Circulating cell free DNA during definitive chemo-radiotherapy in non-small cell lung cancer patients - initial observations

Abstract

Background: The overall aim was to investigate the change over time in circulating cell free DNA (cfDNA) in patients with locally advanced non-small cell lung cancer (NSCLC) undergoing concurrent chemo-radiotherapy. Furthermore, to assess the possibility of detecting circulating cell free tumor DNA (ctDNA) using shallow whole genome sequencing (sWGS) and size selection.

Methods: Ten patients were included in a two-phase study. The first four patients had blood samples taken prior to a radiation therapy (RT) dose fraction and at 30 minutes, 1 hour and 2 hours after RT to estimate the short-term dynamics of cfDNA concentration after irradiation. The remaining six patients had one blood sample taken on six treatment days 30 minutes post treatment to measure cfDNA levels.

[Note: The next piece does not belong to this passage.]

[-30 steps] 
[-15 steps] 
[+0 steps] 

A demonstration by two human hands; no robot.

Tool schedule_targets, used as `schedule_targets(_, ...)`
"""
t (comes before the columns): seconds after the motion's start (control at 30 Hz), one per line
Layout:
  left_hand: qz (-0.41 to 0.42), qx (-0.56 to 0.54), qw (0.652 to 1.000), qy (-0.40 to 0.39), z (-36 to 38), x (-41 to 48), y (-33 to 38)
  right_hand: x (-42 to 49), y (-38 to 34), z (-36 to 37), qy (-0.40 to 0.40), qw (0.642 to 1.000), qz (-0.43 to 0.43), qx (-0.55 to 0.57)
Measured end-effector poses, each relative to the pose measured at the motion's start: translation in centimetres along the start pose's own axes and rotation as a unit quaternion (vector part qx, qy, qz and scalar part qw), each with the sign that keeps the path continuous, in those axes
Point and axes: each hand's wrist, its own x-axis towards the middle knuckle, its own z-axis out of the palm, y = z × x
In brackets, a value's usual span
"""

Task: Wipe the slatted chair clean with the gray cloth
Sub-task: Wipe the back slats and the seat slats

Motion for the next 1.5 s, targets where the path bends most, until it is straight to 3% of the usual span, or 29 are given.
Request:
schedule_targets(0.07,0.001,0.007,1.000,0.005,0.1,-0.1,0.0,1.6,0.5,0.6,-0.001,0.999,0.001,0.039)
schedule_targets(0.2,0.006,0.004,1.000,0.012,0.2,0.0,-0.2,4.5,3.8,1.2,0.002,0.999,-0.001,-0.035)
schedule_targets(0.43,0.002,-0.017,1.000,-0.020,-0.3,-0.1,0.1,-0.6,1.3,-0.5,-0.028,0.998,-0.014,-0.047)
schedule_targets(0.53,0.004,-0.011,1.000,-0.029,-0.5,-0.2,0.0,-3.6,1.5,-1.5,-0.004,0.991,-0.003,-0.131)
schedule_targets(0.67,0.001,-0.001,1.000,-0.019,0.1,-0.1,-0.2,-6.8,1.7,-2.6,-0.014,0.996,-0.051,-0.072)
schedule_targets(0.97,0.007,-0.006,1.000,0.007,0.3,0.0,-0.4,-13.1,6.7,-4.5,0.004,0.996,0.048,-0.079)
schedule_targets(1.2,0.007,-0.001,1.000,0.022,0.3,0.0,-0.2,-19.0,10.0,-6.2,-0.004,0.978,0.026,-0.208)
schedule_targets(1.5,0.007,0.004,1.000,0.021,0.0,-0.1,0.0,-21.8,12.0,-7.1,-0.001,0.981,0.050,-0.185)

Presence of ctDNA as indicated by chromosomal aberrations was investigated using sWGS. The sensitivity of this method was further enhanced using in silico size selection.

Results: cfDNA concentration from baseline to 120 min after therapy was stable within 95% tolerance limits of +/- 2 ng/ml cfDNA. Changes in cfDNA were observed during therapy with an apparent qualitative difference between adenocarcinoma (average increase of 0.69 ng/ml) and squamous cell carcinoma (average increase of 4.0 ng/ml). Tumor shrinkage on daily cone beam computer tomography scans during radiotherapy did not correlate with changes in concentration of cfDNA.

Conclusion: Concentrations of cfDNA remain stable during the first 2 hours after an RT fraction. However, based on the sWGS profiles, ctDNA represented only a minor fraction of cfDNA in this group of patients. The detection sensitivity of genomic alterations in ctDNA strongly increases by applying size selection.

Fig 1. First and second part of cfDNA study.

Part 1: Eight blood samples for cfDNA analysis taken in 4 patients at different timepoints during treatment. Part 2: Six blood samples for cfDNA analysis taken in 6 patients at different time-points during treatment. All samples in part 2 were taken approximately 30 minutes post-irradiation based on the results of part 1.

Fig 2. Comparison of cfDNA concentrations at several timepoints after infusion of chemotherapy (circles) or first radiotherapy fraction (crosses).

Measurement uncertainty is estimated from test-retest at baseline.

Fig 3. Bland Altman plot of cfDNA concentrations shows detection with 95% tolerance limits of +/- 2 ng/ml cfDNA at baseline, and during the first 2 hours after treatment of either chemotherapy or radiotherapy.

Black horizontal line: Mean difference from a one sample T-test of all 25 samples. Dashed lines: limits of agreements (95%): mean difference +/- (SD*1.96). SD: standard deviation. cfDNA: circulating cell free DNA.

Fig 4. PET/CT, CBCT scans and cfDNA concentrations from baseline and during radiation therapy in adenocarcinoma (AC) patients and patients with Squamous Cell Carcinoma (SCC) from part 2 of the study.

Error bars show +/- 2 ng/ml cfDNA for each sample. Notice: Patient no 10_SCC missed the blood sample at 33^rd fraction. CBCT: cone beam computer tomography.

Fig 5. Efficacy of sWGS and subsequent in silico size selection for detection of Somatic Copy Number Alterations (SCNA) in AC and SCC patients.

(A) Table showing overview of SCNA detected by sWGS standard processing (sWGS only) and increase of detection sensitivity after application of size selection (tMAD). (B) Patient no 10 at PET/CT scan prior to radiotherapy, and CBCT scans at the 1^st, 11^th and 22^nd radiation fraction. (C) Plots from Patient no 10. Left: Plots of log2 ratios after standard sWGS processing (only silent profiles). Right: after the size selection for cfDNA collected at baseline, PET CT scan and at the first radiation fraction. x- axis indicates the chromosomes and y-axis log2 ratios. Red arrows indicate copy number alterations.